* [EXERCISE OBJECTIVE]: Of the entries that follow, how many lines hold the string "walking"? Write the number and nothing more.

* [SOURCE DATA]:
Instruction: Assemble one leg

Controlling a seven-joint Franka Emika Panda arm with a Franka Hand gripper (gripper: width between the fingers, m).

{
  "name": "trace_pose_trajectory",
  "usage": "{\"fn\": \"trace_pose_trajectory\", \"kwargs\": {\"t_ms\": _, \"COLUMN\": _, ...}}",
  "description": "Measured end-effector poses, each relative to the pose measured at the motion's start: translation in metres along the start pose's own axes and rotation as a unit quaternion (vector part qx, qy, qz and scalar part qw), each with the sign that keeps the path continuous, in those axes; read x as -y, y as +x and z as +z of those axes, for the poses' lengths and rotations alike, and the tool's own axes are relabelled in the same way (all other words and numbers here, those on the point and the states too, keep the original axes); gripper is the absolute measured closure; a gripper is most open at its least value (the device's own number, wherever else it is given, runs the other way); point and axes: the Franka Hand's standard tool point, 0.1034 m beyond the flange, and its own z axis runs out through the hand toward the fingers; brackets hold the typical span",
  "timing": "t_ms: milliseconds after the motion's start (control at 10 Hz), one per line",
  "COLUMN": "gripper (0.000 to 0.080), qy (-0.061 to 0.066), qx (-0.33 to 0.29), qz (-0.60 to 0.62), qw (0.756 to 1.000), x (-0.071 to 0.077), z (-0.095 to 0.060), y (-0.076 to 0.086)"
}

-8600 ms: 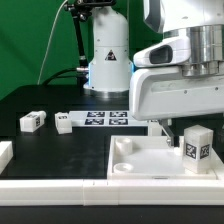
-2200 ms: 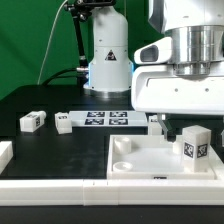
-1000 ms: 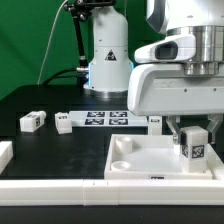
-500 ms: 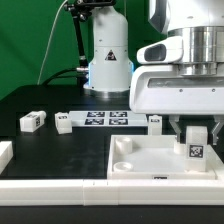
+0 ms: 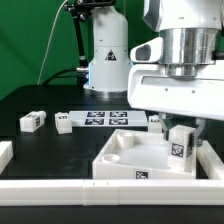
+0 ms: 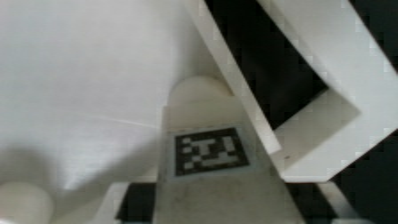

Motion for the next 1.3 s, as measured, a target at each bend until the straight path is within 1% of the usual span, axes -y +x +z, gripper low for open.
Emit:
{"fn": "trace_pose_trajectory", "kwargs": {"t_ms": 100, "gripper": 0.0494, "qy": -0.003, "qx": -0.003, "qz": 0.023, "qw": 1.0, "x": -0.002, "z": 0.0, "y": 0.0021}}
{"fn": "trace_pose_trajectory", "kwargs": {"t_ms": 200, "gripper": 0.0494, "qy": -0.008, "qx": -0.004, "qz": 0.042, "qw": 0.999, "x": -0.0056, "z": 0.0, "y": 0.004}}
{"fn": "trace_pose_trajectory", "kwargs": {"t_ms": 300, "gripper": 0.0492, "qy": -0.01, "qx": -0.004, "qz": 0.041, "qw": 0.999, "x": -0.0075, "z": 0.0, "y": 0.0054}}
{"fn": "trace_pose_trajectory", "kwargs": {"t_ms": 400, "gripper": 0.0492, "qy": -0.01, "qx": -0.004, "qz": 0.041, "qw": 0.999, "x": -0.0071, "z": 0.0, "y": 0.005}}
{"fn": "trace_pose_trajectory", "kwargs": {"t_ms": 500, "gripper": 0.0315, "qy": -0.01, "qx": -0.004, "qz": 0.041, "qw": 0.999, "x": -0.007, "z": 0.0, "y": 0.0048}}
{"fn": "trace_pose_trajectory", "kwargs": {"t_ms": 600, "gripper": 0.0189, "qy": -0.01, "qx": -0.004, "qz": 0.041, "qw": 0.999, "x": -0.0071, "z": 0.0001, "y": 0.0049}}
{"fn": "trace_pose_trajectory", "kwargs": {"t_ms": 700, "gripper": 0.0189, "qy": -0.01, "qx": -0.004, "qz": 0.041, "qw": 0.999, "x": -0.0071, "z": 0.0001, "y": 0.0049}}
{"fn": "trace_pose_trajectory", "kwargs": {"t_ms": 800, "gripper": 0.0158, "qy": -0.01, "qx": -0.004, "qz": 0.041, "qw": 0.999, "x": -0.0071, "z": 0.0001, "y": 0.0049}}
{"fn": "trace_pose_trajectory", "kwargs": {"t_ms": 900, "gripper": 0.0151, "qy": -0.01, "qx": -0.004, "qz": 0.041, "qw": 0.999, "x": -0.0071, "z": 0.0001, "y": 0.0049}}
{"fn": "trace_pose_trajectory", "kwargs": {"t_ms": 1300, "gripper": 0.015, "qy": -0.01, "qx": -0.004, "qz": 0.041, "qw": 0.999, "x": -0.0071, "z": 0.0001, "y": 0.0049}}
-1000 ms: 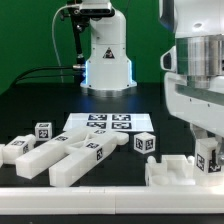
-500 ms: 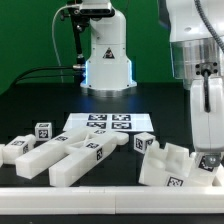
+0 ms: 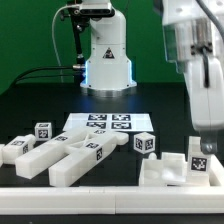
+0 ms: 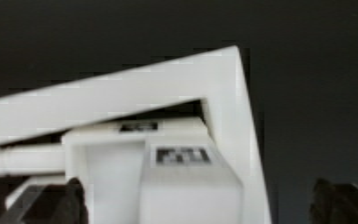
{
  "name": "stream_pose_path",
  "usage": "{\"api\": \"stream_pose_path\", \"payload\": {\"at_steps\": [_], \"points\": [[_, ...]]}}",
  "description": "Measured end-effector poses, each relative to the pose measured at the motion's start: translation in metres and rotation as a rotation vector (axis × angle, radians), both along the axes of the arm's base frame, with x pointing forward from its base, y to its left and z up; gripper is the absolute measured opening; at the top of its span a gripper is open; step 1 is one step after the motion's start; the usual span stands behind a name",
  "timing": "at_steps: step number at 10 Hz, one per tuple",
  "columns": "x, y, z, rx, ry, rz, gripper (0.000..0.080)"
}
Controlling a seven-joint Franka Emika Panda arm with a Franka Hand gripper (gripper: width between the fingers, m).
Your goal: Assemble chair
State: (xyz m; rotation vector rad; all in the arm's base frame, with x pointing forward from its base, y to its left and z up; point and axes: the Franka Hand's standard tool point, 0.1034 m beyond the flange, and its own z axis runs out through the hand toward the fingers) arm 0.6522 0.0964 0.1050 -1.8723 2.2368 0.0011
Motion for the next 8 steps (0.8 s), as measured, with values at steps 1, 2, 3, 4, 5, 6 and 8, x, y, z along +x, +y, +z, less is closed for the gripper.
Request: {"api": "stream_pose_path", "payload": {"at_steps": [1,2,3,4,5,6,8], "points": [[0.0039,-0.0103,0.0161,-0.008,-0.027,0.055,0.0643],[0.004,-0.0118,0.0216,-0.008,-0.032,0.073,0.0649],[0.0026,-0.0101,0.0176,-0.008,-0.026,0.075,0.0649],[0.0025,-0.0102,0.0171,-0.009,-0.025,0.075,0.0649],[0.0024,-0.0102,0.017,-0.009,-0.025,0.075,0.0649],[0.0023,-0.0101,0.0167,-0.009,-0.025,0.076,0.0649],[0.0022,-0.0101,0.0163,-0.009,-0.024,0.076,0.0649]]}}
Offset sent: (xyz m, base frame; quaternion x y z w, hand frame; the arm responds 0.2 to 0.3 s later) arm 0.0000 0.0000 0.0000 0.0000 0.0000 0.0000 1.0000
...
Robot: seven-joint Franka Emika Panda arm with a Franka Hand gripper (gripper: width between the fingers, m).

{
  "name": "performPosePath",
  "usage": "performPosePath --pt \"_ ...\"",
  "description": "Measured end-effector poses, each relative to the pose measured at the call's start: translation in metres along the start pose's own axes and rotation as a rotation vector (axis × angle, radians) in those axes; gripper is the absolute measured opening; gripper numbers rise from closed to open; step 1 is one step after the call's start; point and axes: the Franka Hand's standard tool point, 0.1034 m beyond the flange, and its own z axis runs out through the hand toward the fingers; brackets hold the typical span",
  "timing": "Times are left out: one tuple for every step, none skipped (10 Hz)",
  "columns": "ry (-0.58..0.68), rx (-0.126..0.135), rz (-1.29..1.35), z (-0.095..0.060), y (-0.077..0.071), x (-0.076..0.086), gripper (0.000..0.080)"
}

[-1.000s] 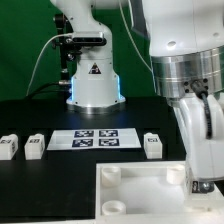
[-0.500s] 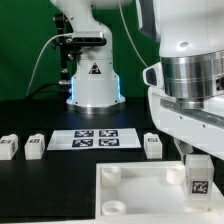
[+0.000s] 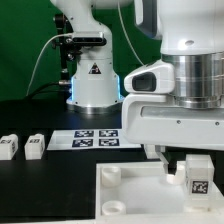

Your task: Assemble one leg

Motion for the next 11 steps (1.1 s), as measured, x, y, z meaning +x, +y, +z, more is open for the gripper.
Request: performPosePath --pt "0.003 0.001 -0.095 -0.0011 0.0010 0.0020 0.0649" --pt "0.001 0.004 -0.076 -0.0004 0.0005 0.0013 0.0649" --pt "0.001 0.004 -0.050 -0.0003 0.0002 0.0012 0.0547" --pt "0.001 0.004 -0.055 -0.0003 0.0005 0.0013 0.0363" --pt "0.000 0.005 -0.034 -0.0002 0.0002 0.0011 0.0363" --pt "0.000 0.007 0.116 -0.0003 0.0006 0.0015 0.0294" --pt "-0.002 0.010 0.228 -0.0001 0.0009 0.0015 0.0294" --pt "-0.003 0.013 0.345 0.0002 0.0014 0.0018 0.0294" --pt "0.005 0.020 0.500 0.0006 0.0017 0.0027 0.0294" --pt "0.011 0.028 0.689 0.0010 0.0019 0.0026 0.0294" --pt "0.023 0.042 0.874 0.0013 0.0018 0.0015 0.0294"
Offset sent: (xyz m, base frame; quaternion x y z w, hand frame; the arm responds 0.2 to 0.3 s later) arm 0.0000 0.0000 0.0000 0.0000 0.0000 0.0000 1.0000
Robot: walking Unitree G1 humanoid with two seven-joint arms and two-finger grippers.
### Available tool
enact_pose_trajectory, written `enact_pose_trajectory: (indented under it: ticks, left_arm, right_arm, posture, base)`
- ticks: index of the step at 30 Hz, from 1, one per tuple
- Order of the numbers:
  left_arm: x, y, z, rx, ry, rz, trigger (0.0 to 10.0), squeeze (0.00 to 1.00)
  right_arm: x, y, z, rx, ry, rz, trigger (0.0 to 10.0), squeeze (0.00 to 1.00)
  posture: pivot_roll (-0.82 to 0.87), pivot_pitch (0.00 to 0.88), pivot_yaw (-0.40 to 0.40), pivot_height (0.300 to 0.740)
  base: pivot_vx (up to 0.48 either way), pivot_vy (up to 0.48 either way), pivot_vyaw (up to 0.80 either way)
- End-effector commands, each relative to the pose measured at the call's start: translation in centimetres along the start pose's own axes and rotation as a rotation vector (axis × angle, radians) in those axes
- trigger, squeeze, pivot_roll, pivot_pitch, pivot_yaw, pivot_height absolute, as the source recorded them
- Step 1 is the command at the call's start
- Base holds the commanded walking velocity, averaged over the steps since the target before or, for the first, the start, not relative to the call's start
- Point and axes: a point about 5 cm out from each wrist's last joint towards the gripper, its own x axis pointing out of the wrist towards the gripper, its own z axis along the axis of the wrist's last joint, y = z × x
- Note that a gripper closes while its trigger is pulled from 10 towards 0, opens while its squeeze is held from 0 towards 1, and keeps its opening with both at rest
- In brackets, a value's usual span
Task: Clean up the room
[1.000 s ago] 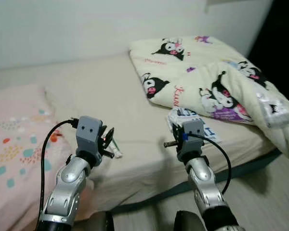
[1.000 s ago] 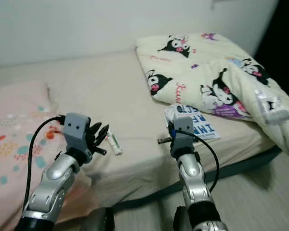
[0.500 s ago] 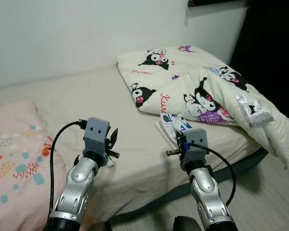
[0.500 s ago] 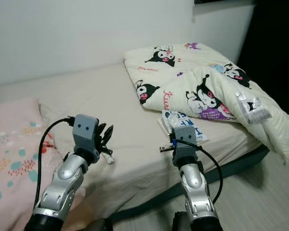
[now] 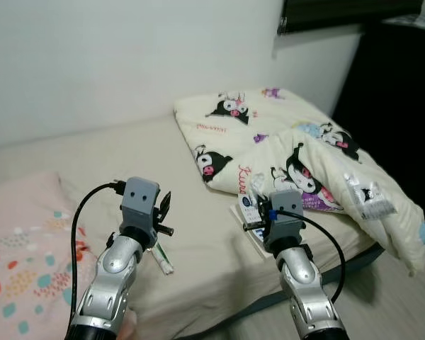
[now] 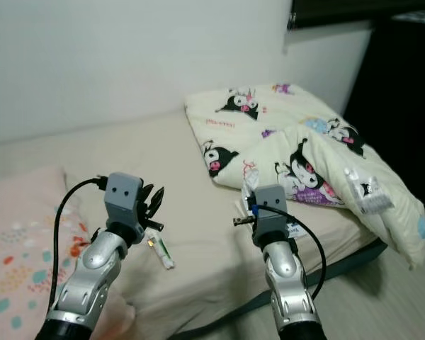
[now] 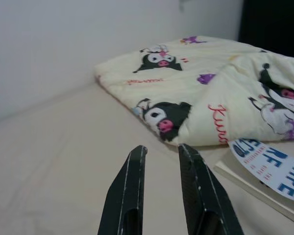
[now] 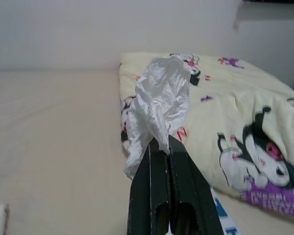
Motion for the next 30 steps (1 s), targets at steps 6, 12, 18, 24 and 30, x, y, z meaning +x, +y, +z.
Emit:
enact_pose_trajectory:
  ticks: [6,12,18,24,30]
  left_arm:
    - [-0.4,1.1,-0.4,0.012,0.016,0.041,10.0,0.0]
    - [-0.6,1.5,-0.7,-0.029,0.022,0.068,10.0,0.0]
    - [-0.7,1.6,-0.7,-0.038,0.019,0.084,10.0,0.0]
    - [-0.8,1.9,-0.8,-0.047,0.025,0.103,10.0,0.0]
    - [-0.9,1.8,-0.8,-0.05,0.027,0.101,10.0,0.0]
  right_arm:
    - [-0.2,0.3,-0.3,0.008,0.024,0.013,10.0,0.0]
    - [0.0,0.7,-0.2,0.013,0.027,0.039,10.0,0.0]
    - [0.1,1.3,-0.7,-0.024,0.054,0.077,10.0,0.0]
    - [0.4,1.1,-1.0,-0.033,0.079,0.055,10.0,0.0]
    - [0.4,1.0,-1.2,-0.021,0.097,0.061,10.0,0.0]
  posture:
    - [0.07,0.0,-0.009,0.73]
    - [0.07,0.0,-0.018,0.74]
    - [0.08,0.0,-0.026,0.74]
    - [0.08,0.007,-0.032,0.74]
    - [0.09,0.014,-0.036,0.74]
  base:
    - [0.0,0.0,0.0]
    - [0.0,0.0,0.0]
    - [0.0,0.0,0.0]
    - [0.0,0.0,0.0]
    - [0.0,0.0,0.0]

* [RESPONSE]: 2